■ **Task to complete**
For every line in the data below, check for the word "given", then state how many lines have it. Answer with the number only.

■ **Data to process**
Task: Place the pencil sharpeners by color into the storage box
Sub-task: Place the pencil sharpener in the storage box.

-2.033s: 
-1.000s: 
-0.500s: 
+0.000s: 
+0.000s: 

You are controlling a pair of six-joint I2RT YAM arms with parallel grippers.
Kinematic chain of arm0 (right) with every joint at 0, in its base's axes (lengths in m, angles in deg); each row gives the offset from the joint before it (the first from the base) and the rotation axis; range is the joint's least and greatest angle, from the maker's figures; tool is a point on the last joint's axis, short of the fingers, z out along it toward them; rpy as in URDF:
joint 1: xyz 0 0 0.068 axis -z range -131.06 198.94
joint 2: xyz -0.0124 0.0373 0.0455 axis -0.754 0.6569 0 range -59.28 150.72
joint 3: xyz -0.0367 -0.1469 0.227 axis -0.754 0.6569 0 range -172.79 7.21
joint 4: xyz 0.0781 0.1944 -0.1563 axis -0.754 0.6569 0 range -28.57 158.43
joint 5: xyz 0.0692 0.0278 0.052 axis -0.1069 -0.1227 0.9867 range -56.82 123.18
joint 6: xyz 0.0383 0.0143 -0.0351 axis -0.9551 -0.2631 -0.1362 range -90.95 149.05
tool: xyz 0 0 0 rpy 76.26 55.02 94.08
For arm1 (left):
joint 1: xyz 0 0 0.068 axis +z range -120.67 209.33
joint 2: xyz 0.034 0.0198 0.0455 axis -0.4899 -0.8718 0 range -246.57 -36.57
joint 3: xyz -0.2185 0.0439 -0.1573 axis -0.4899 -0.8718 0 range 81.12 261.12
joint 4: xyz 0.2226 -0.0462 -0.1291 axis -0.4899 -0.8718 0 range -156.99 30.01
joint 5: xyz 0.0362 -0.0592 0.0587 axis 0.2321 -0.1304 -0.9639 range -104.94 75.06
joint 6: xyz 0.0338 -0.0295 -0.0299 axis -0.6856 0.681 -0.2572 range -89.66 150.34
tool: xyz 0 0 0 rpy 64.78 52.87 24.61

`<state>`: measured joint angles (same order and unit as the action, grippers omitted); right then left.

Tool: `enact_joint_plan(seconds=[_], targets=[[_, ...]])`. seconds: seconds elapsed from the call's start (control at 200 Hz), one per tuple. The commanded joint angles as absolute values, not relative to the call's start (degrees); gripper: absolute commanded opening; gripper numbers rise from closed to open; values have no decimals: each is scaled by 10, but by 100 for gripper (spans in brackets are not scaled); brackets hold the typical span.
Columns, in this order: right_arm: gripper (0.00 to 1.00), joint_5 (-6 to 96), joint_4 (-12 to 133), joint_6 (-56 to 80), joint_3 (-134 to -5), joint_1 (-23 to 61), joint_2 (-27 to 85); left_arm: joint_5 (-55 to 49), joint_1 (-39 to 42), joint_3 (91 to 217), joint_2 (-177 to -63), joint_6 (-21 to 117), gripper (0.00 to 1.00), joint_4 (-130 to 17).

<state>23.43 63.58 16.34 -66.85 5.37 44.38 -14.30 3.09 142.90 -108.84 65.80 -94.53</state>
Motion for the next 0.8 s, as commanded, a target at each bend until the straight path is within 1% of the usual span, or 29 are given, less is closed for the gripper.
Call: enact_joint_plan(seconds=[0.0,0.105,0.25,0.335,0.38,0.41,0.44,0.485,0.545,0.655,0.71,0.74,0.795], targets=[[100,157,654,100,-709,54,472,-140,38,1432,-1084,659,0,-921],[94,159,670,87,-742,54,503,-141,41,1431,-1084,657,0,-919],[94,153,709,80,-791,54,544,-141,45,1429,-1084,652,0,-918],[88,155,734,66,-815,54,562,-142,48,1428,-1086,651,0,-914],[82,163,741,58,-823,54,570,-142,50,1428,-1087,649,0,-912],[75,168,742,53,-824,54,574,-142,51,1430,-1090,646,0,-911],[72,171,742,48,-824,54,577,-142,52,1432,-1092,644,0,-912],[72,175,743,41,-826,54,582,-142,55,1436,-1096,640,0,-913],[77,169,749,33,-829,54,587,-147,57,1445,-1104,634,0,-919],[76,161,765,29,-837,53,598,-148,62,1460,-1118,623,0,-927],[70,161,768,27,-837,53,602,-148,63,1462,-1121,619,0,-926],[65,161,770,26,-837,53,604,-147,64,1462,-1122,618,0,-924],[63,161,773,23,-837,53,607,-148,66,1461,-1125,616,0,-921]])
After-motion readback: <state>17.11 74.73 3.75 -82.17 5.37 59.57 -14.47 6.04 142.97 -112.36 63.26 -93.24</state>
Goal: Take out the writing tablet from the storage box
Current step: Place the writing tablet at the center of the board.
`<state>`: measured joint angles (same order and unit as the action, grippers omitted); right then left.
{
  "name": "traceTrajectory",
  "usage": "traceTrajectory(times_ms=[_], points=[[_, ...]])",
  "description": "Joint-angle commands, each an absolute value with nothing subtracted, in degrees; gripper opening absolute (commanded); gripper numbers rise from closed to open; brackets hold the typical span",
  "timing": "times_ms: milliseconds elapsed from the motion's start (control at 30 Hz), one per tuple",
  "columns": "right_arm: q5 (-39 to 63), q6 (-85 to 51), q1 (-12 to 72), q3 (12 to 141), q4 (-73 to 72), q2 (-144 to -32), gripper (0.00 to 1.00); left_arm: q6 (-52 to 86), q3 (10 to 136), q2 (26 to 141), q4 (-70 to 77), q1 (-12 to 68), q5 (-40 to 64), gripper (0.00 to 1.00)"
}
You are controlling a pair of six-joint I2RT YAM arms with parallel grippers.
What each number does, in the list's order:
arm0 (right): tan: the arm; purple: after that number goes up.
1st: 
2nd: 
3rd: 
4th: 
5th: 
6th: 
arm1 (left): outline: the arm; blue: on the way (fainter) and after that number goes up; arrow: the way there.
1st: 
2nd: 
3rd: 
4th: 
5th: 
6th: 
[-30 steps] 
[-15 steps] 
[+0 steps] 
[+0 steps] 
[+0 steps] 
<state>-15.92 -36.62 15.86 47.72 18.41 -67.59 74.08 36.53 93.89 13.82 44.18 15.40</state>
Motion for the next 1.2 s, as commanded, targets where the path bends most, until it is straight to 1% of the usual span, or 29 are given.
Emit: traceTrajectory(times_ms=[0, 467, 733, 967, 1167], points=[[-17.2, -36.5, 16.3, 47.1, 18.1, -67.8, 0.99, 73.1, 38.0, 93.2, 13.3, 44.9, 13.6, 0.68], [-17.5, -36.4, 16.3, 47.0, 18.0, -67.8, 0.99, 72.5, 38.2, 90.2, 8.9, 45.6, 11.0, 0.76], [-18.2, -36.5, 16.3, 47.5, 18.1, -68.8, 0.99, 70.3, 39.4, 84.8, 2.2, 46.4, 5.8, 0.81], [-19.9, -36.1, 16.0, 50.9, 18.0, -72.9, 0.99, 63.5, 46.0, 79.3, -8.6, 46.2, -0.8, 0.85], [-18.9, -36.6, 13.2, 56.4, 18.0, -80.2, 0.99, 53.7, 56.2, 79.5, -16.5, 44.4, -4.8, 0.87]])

■ **Written answer**
2